Learn More About Crypto and DeFi the Fun Way With Dypto Crypto

Security and utility tokens are only a fraction of the wider crypto ecosystem. Currently, there are over 10,000 crypto tokens circulating, each representing a different opportunity and/or risk. Success in this environment heavily depends on having the right knowledge. 

Dypto Crypto gives you that knowledge the fun way. Delve into blockchain and cryptocurrencies through engaging and beginner-friendly content. Explore blockchain protocols, assets, regulations, and platforms, and learn the opportunities they present as well as the pitfalls to avoid.   

Sign up to get started.  

Frequently Asked Questions (FAQs)

What makes a token a utility token? 

A utility token grants holders access to a specific product or service within a blockchain ecosystem, serving as digital fuel or permission rather than an investment instrument. You need it to participate in its ecosystem. 

Are security tokens legal in all countries?

No. Security tokens are subject to each jurisdiction’s securities laws. And while some countries permit regulated offerings, others restrict and even ban digital securities entirely.

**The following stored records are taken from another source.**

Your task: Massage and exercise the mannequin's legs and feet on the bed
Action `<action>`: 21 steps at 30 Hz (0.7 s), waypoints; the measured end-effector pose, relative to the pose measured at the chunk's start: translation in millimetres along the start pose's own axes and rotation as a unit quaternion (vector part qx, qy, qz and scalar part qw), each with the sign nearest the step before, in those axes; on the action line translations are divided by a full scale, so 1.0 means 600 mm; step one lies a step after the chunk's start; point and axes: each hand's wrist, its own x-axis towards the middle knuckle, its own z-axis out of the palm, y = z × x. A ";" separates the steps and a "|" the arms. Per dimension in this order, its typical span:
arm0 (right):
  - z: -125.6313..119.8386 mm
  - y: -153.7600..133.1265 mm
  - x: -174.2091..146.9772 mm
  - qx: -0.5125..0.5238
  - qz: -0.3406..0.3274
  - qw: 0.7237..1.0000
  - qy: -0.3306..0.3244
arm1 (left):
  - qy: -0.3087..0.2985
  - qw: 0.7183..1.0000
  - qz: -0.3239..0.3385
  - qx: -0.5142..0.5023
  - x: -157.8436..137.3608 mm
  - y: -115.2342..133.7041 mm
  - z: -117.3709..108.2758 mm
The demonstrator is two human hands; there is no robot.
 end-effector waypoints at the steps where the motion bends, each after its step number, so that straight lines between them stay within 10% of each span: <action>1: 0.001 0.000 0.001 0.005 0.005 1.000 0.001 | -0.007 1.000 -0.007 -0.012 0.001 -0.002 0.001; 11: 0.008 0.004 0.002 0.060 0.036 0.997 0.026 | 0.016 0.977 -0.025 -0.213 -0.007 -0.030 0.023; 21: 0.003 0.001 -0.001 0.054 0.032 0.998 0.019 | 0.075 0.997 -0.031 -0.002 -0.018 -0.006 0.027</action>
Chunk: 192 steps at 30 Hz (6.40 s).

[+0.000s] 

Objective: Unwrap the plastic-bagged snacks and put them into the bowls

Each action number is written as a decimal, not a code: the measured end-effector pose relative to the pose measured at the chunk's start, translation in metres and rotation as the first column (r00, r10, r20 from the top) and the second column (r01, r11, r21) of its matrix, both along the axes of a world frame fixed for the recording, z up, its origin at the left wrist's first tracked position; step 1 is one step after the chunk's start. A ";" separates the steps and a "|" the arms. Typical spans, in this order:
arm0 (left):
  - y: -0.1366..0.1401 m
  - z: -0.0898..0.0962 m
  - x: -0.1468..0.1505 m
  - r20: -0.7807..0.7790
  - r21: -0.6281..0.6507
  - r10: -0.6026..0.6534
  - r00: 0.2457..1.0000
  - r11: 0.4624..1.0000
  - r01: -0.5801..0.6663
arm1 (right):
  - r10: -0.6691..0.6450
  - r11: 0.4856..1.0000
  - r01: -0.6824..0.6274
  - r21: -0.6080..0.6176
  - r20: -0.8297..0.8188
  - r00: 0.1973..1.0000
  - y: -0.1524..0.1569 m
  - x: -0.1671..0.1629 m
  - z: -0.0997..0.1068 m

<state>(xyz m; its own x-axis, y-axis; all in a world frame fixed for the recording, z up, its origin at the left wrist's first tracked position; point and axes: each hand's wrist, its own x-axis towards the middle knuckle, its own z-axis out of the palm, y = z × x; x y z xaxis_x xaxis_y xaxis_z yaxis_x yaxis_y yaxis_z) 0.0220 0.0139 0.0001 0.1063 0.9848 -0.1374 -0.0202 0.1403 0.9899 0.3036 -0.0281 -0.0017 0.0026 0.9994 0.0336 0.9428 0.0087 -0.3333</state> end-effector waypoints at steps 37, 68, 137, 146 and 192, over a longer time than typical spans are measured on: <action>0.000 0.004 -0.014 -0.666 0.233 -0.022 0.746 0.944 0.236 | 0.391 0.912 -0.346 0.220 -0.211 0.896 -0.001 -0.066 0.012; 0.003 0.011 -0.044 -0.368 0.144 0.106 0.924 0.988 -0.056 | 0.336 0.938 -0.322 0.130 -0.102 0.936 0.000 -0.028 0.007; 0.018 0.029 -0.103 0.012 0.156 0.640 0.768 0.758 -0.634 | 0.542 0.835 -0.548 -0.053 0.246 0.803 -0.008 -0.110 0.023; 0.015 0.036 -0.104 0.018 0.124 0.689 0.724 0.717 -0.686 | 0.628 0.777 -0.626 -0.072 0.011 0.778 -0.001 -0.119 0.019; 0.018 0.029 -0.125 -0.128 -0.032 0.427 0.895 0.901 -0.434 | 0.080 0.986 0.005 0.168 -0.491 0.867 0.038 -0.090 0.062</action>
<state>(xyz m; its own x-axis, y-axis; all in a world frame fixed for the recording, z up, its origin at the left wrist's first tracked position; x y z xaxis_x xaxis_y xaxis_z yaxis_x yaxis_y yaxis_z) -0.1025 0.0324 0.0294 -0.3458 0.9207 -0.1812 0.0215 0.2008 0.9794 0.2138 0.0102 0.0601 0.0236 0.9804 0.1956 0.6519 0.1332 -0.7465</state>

Can a token be both utility and security?

Yes. Hybrid tokens with utility and security properties exist. In this case, regulators assess the primary function for regulatory purposes. If profit expectations dominate, it’s likely deemed a security despite any utility features.

Where can I trade security tokens?

Security tokens are not traded on conventional crypto exchanges. They can only be found on licensed security‑token exchanges or alternative trading systems (ATS), and via compliant platforms or approved broker‑dealers.

Do I need KYC to buy a utility token?

Depends on where you’re buying the token. On most centralized exchanges, yes, you must complete KYC/AML checks before purchasing an asset. Decentralized platforms don’t require KYC. All you need is a compatible wallet.